▶ TASK OBJECTIVE
Below are records with pictures in them; print them exactly, omitting the pictures.

▶ RECORDED INFORMATION
[Start of section]
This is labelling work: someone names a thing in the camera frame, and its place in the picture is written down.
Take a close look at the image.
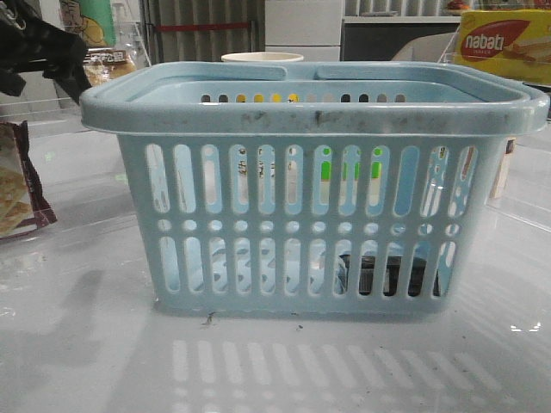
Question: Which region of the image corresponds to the brown cracker snack packet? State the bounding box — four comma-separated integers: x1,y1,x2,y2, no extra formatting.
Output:
1,121,57,240

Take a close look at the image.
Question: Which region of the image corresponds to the yellow nabati wafer box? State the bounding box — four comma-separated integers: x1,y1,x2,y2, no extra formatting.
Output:
453,9,550,85

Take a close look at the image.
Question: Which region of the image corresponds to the dark tissue pack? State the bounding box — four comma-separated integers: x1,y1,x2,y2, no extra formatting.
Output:
334,254,426,297

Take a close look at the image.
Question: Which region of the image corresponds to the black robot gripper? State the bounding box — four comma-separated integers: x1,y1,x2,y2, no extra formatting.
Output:
1,1,91,103

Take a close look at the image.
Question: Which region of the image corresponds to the white paper cup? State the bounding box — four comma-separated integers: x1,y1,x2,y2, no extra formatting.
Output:
221,52,304,62

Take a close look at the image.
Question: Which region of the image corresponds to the clear packaged bread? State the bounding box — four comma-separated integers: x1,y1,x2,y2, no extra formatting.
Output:
84,48,136,86

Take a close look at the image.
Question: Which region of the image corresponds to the clear acrylic shelf left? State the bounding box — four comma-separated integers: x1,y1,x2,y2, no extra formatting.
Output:
1,21,150,131

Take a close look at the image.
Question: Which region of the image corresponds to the green yellow cartoon package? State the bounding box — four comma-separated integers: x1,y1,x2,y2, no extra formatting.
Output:
59,0,116,47

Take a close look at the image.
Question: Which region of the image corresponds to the light blue plastic basket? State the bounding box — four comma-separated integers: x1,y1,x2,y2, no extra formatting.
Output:
80,62,549,317

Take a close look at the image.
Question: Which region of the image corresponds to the beige box behind basket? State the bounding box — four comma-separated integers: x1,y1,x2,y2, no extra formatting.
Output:
490,138,516,199

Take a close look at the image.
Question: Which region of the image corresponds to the white cabinet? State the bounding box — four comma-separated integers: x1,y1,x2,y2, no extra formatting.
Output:
264,1,345,61

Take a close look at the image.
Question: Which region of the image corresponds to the clear acrylic shelf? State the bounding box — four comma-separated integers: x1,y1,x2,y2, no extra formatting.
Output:
438,29,551,236
1,21,150,131

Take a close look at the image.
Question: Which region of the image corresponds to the clear acrylic shelf right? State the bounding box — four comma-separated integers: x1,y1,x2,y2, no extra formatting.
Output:
438,29,551,236
[End of section]
▶ SOLUTION TO THIS TASK
This is labelling work: someone names a thing in the camera frame, and its place in the picture is written down.
Take a close look at the image.
Question: Which region of the image corresponds to the brown cracker snack packet? State the bounding box — four comma-separated integers: x1,y1,x2,y2, no extra formatting.
Output:
1,121,57,240

Take a close look at the image.
Question: Which region of the image corresponds to the yellow nabati wafer box? State the bounding box — four comma-separated integers: x1,y1,x2,y2, no extra formatting.
Output:
453,9,550,85

Take a close look at the image.
Question: Which region of the image corresponds to the dark tissue pack? State the bounding box — four comma-separated integers: x1,y1,x2,y2, no extra formatting.
Output:
334,254,426,297

Take a close look at the image.
Question: Which region of the image corresponds to the black robot gripper? State the bounding box — four comma-separated integers: x1,y1,x2,y2, no extra formatting.
Output:
1,1,91,103

Take a close look at the image.
Question: Which region of the image corresponds to the white paper cup? State the bounding box — four comma-separated integers: x1,y1,x2,y2, no extra formatting.
Output:
221,52,304,62

Take a close look at the image.
Question: Which region of the image corresponds to the clear packaged bread? State the bounding box — four comma-separated integers: x1,y1,x2,y2, no extra formatting.
Output:
84,48,136,86

Take a close look at the image.
Question: Which region of the image corresponds to the clear acrylic shelf left? State the bounding box — four comma-separated integers: x1,y1,x2,y2, no extra formatting.
Output:
1,21,150,131

Take a close look at the image.
Question: Which region of the image corresponds to the green yellow cartoon package? State the bounding box — four comma-separated integers: x1,y1,x2,y2, no extra formatting.
Output:
59,0,116,47

Take a close look at the image.
Question: Which region of the image corresponds to the light blue plastic basket? State the bounding box — four comma-separated integers: x1,y1,x2,y2, no extra formatting.
Output:
80,62,549,317

Take a close look at the image.
Question: Which region of the image corresponds to the beige box behind basket? State the bounding box — four comma-separated integers: x1,y1,x2,y2, no extra formatting.
Output:
490,138,516,199

Take a close look at the image.
Question: Which region of the image corresponds to the white cabinet? State the bounding box — four comma-separated integers: x1,y1,x2,y2, no extra formatting.
Output:
264,1,345,61

Take a close look at the image.
Question: Which region of the image corresponds to the clear acrylic shelf? State the bounding box — four comma-separated integers: x1,y1,x2,y2, no extra formatting.
Output:
438,29,551,236
1,21,150,131

Take a close look at the image.
Question: Which region of the image corresponds to the clear acrylic shelf right? State the bounding box — four comma-separated integers: x1,y1,x2,y2, no extra formatting.
Output:
438,29,551,236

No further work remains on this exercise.